EXERCISE:
Give back all of the data exactly as it appears here.

RECORDED DATA START

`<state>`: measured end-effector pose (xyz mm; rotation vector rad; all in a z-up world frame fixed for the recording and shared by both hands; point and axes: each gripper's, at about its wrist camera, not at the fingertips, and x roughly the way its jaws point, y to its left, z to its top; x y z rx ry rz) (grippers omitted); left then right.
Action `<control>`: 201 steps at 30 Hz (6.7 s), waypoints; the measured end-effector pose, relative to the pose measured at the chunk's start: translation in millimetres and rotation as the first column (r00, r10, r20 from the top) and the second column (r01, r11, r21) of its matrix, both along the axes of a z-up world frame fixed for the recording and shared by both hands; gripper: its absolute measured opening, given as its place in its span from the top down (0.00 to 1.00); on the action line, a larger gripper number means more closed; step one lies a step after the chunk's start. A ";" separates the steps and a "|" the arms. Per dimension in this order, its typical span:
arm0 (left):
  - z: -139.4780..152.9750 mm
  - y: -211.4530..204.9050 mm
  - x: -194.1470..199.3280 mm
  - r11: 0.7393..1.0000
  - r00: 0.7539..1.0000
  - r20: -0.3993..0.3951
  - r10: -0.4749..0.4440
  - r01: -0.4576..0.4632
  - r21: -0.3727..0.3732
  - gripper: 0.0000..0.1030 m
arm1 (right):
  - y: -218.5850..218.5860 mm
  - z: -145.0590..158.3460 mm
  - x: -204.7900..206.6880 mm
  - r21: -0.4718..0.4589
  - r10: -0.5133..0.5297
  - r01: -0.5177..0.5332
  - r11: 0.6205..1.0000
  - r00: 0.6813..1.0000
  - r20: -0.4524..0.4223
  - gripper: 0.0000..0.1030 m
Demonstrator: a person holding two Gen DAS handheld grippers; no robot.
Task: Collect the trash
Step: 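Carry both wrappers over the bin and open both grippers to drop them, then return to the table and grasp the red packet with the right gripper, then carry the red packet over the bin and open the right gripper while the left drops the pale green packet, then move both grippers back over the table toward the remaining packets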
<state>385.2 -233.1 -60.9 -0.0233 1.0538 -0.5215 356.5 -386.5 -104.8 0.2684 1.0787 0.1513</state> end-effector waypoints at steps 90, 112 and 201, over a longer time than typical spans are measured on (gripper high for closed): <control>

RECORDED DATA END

ANSWER SPACE:
`<state>`: measured end-effector pose (xyz mm; rotation vector rad; all in a z-up world frame fixed for the recording and shared by both hands; point and axes: each gripper's, at about its wrist camera, not at the fingertips, and x roughly the way its jaws point, y to its left, z to its top; x y z rx ry rz) (grippers omitted); left then right.
Action `<control>`: 201 steps at 30 Hz (6.7 s), waypoints; the measured end-effector pose, relative to the pose measured at the chunk's start: translation in millimetres and rotation as the first column (r00, r10, r20 from the top) and the second column (r01, r11, r21) of its matrix, both along the axes of a z-up world frame fixed for the recording and shared by both hands; gripper: its absolute measured opening, given as its place in its span from the top down (0.00 to 1.00); on the action line, a larger gripper number means more closed; step one lies a step after the chunk's start. A ";" separates the steps and a "|" the arms. Per dimension in this order, its typical span:
arm0 (left):
  - z: -139.4780..152.9750 mm
  - y: -211.4530..204.9050 mm
  - x: -194.1470..199.3280 mm
  - r11: 0.7393..1.0000
  - r00: 0.7539..1.0000
  - r20: -0.3993..0.3951
  - r10: -0.4749..0.4440
  - r01: -0.4576..0.4632
  - r21: -0.3727..0.3732
  - gripper: 0.0000..0.1030 m
arm1 (right):
  - y: -218.5850..218.5860 mm
  - z: -145.0590..158.3460 mm
  - x: -204.7900..206.6880 mm
  - r21: -0.4718..0.4589
  - r10: -0.5133..0.5297
  - r01: -0.5177..0.5332
  - r11: 0.6205..1.0000
  - r00: 0.6813..1.0000
  - r20: -0.4524..0.4223
  - gripper: 0.0000..0.1030 m
Demonstrator: a person holding two Gen DAS handheld grippers; no robot.
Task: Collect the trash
Step: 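Carry both wrappers over the bin and open both grippers to drop them, then return to the table and grasp the red packet with the right gripper, then carry the red packet over the bin and open the right gripper while the left drops the pale green packet, then move both grippers back over the table toward the remaining packets
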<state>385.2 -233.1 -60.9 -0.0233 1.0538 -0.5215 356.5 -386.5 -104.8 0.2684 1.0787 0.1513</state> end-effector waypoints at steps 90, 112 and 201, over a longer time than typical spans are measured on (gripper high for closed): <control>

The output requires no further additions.